Items listed in a dataset:
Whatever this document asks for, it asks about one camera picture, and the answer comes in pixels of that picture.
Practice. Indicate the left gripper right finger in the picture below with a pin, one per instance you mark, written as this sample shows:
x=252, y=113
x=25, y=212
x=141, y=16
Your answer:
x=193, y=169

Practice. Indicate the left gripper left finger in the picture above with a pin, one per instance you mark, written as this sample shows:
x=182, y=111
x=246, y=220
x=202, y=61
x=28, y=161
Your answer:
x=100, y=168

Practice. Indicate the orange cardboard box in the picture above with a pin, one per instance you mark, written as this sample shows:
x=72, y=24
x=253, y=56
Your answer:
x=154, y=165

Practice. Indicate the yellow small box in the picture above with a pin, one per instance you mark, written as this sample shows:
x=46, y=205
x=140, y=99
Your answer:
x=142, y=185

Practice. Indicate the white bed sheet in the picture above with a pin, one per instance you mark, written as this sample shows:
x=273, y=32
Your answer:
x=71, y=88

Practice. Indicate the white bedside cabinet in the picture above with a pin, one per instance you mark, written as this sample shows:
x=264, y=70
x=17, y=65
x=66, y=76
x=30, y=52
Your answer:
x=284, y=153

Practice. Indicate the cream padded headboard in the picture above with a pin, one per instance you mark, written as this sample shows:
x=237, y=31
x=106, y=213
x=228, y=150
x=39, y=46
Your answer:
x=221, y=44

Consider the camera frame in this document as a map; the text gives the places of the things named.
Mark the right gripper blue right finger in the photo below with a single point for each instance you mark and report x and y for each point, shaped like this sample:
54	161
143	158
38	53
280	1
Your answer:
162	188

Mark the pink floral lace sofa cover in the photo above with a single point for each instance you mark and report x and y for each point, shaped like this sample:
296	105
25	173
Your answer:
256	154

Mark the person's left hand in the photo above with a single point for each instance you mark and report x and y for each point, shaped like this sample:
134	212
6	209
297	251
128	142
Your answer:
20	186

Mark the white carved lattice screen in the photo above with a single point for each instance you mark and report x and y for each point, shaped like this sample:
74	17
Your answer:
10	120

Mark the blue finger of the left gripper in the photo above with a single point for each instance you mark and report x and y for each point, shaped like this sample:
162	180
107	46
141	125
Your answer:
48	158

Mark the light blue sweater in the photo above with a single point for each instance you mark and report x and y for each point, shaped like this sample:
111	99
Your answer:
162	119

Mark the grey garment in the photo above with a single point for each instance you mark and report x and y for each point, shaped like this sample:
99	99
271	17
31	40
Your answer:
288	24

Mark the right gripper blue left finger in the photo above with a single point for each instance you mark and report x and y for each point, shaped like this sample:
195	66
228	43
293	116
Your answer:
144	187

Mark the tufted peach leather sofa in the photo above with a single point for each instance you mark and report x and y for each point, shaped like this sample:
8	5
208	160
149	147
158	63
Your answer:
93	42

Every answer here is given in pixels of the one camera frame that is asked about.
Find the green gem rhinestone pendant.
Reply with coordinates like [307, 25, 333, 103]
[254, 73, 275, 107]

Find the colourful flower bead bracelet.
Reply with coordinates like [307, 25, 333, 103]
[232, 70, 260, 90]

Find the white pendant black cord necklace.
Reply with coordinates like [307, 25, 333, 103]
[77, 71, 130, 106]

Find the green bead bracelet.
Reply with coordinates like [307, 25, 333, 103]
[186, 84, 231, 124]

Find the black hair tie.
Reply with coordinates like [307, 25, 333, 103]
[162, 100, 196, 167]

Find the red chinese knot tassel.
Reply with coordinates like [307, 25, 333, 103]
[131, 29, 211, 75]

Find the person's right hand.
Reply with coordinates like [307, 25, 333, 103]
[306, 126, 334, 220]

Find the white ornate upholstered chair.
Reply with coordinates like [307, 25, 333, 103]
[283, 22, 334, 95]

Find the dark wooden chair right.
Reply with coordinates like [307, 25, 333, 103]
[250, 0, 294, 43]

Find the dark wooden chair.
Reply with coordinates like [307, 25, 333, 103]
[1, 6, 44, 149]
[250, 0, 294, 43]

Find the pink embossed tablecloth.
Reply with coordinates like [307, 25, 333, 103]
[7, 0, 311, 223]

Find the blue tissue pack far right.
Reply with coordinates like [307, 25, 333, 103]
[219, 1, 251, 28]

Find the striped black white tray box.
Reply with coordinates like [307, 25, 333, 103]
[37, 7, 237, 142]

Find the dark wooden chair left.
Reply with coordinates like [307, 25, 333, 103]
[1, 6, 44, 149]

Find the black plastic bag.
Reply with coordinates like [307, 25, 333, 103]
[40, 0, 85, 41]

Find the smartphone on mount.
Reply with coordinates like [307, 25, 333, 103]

What the exercise asks =>
Work out how many lines above contain "about"; write only the number.

Task output =>
2